Viele Jahre lang trennte der Eiserne Vorhang entlang der Flüsse March und Thaya das Weinviertel und Mähren. Im Frühmittelalter gab es dagegen über Jahrhunderte einen florierenden engen Austausch zwischen den Regionen, die von der peripheren Lage zu regionalen Machtzentren profitierten. Das zeigen Archäologen, die in ihrem Projekt vorhandene Funde aus dem 7. bis 12. Jahrhundert ausgewertet haben.

Stefan Eichert vom Institut für Ur- und Frühgeschichte der Universität Wien hat gemeinsam mit Kollegen von der Masaryk-Universität im tschechischen Brünn das vom österreichischen und tschechischen Wissenschaftsfonds geförderte Projekt geleitet. Die Wissenschafter führten dabei keine neuen Grabungen durch, sondern analysierten bereits vorhandene Funde aus Siedlungen und Gräberfeldern. Aus dem Frühmittelalter stammende Knochen, Keramik, Metall und andere Artefakte wurden dabei mit den jeweils als typisch geltenden regionalen Kulturen abgeglichen.

Wechselhafte Geschichte

Die Fundanalyse zeigte für die untersuchte Zeit das Bild einer "florierenden Kontaktzone in der Region des heutigen Weinviertels und Mährens, in der sich materielle Kulturen feinkörniger mischten, als es die schriftlichen Quellen vermuten lassen", so die Wissenschafter. Nach dem Zusammenbruch des Römischen Reichs dominierten dort kurz germanische Stämme. Ab dem 7. Jahrhundert übten sowohl die Karolinger als auch slawische und awarische Stämme ihren Einfluss aus. Im 9. Jahrhundert standen einander Großmähren und das Karolingerreich gegenüber.

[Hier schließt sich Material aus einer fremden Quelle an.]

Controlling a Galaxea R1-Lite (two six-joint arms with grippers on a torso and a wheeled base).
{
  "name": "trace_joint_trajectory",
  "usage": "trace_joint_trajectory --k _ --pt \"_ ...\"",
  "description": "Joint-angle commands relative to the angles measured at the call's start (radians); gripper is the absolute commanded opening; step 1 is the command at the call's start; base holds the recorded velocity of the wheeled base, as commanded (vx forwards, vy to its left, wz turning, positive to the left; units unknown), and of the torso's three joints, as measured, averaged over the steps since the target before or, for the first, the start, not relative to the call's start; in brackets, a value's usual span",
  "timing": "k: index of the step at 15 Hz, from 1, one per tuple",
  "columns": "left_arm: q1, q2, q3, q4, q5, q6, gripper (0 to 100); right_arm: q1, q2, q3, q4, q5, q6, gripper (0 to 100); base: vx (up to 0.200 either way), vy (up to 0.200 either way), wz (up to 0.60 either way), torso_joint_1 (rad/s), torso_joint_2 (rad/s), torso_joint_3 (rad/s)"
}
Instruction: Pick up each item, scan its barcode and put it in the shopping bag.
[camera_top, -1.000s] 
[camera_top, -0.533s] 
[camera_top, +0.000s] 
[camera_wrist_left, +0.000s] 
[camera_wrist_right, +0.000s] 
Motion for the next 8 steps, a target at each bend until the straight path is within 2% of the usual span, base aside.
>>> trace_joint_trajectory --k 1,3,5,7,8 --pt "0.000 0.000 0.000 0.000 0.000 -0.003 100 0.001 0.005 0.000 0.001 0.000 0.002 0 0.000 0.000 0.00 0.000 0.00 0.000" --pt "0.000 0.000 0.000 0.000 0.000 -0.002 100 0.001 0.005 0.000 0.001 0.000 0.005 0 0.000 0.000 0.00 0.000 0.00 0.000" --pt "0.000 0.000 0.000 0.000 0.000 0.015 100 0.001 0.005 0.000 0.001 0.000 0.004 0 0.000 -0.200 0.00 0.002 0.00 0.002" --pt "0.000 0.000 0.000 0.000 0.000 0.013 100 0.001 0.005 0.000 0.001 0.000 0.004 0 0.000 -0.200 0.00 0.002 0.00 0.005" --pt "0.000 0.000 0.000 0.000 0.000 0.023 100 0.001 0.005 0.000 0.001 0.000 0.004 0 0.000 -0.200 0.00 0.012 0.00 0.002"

"Das Gebiet profitierte von der peripheren Lage abseits der Machtzentren. Die materiellen Funde vermitteln den Eindruck eines gesellschaftlichen und kulturellen Entwicklungslabors, in dem wechselweise Innovationen ausgetauscht wurden – erkennbar beispielsweise an sich ändernden Bestattungssitten, am Wechsel der Wirtschaftsweise von Güter- zu Münzhandel oder am mährisch beeinflussten Keramikspektrum", sagte Eichert. Erst ab dem 11. Jahrhundert hätten sich dominante, nationale Kulturen und eindeutig abgegrenzte Gebiete herauskristallisiert, wie die Babenberger Mark und das premyslidische Herrschaftsgebiet.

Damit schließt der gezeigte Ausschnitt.